A arma está apontada para nossas cabeças

  • Redação Clubei

A arma está apontada para nossas cabeças

Invadiram igreja, o Posto de Saúde. Entraram em residência com toda família dentro. Está cada vez mais fácil a vida dos bandidos. A nossa é que está fincando difícil. Os registros de furtos, assaltos e violência urbana de toda ordem vem se tornando rotina em São João Batista. Ser a próxima vítima pode ser questão de tempo e qualquer um está sob mira.

Por quanto tempo vamos conviver com a omissão de nossos políticos? Com a parafernália discursiva, com as desculpas esfarrapadas. Até quando seremos vítimas e teremos que ficar nos escondendo, erguendo os muros ou eletrizando as cercas? Estamos no limite da tolerância e ninguém faz nada. Estamos cansados do papo sem-vergonha de nossos gestores, que costumam jogar nas costas de terceiros suas responsabilidades. Não temos o mínimo de segurança. Beiramos ao caos social e não há quem nos socorra.

arma-assaltoDe quem é a responsabilidade? A desculpa mais ouvida é que o problema é do Estado. Pode ter certa verdade nessa cantilena; mas, ao mesmo tempo; não podem os políticos que passaram em nossas casas no período eleitoral, honrar suas calças, arregaçar as mangas e ir à luta? As armas estão apontadas para nossas cabeças, estamos reféns dentro de casa e entregues à sorte.

Comum nas campanhas os políticos utilizarem infindáveis recursos financeiros; proveniente não se sabe de onde; porque, é claro, há um grande projeto de governo para melhorar as cidades e a vida da população. Tanta solidariedade dos políticos com os eleitores comove até o mais frio do cidadão. Afinal, só uma pessoa de bom coração decide viver no sacrifício de um cargo público, com excelente salário e assessores à disposição, exclusivamente para atender aos anseios populares.

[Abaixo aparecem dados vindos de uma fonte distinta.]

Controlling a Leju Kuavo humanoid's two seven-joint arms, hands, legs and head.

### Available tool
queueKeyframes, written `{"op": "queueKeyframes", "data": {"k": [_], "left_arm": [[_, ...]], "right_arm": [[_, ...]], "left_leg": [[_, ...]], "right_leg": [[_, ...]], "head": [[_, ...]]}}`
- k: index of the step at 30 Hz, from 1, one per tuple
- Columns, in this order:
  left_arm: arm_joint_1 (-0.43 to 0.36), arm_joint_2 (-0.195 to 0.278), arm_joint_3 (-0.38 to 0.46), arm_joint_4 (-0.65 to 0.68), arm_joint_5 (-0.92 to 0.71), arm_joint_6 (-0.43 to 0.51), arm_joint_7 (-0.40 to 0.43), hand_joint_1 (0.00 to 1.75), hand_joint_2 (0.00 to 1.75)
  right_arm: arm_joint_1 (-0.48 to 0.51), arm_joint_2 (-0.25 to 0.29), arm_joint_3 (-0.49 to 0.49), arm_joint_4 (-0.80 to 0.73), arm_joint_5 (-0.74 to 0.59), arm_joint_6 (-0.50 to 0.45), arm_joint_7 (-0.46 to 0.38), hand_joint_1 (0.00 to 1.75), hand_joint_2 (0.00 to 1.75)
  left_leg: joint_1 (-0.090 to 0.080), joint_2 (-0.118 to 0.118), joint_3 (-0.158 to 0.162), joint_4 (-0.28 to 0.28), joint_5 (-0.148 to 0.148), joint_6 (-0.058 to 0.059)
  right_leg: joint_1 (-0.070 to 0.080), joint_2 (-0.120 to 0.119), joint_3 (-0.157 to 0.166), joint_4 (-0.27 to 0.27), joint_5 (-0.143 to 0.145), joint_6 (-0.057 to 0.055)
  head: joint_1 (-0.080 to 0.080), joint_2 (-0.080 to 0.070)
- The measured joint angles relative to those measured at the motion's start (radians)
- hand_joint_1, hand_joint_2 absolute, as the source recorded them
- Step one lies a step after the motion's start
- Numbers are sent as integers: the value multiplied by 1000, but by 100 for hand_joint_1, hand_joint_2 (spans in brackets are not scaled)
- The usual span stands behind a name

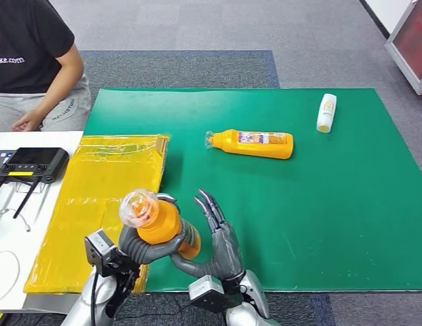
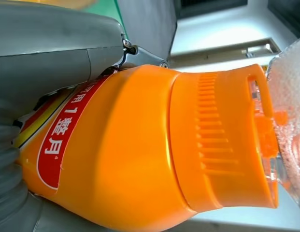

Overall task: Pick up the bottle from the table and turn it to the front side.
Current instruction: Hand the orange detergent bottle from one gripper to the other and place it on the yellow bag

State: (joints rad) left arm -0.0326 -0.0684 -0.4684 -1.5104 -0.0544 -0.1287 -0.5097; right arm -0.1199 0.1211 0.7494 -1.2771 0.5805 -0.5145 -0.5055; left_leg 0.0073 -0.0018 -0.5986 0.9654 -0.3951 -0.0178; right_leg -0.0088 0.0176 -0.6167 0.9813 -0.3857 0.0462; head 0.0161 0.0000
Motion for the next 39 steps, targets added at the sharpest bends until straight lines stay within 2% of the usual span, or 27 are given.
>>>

Segurança pública é um dos temas mais questionados em qualquer eleição, apontada como grande preocupação da população. No entanto, o problema da criminalidade não se esgota nos chamados crimes violentos. Há, também, os crimes cometidos sem violência física, como o peculato, as fraudes à licitação, o uso irregular de verbas públicas, as falsidades e outros que atingem todas as pessoas, indistintamente.

Eis o dilema: existe solução, mas ninguém está disposto a buscá-la. Crime deve ser combatido com prevenção, muito mais do que com repressão. Por aqui é o contrário: prioriza-se a repressão; muito mal, por sinal; e pouco se fala em prevenção.

Engana-se quem pensa que o problema da criminalidade restringe-se à polícia. Nossos prefeitos jogam a culpa pela falta de segurança no governo estadual, sob a alegação de que as polícias não são responsabilidade do município. Essa é a maior demonstração da falta de conhecimento de gestão pública. Segurança é problema do município, sim. A Polícia Militar e a Civil são da responsabilidade do Estado, mas a segurança pública, diz respeito a todas esferas da Administração Pública.

Podem as prefeituras atuar no sentido de instituir instâncias que viabilizem o desenvolvimento de ações integradas de prevenção e repressão ao crime. A criação de um Gabinete de Gestão Integrada, unindo as polícias, judiciário, Ministério Público e sociedade podem, em conjunto trazer resultados práticos. Seja discutindo a dinâmica da criminalidade, distribuir a responsabilidade de cada uma das organizações, elaborando planos de ação que ao racionalizar os esforços, maximizam os resultados.

Passou da hora de pararem do joguinho de empurra, irem à luta, buscar soluções para a insegurança no município. Está faltando de fato, boa vontade, empenho e respeito com a população. A arma apontada para a cabeça do cidadão é responsabilidade do Estado, mas também é de nossos gestores municipais que não fazem nada, e acabam sendo cúmplices da criminalidade.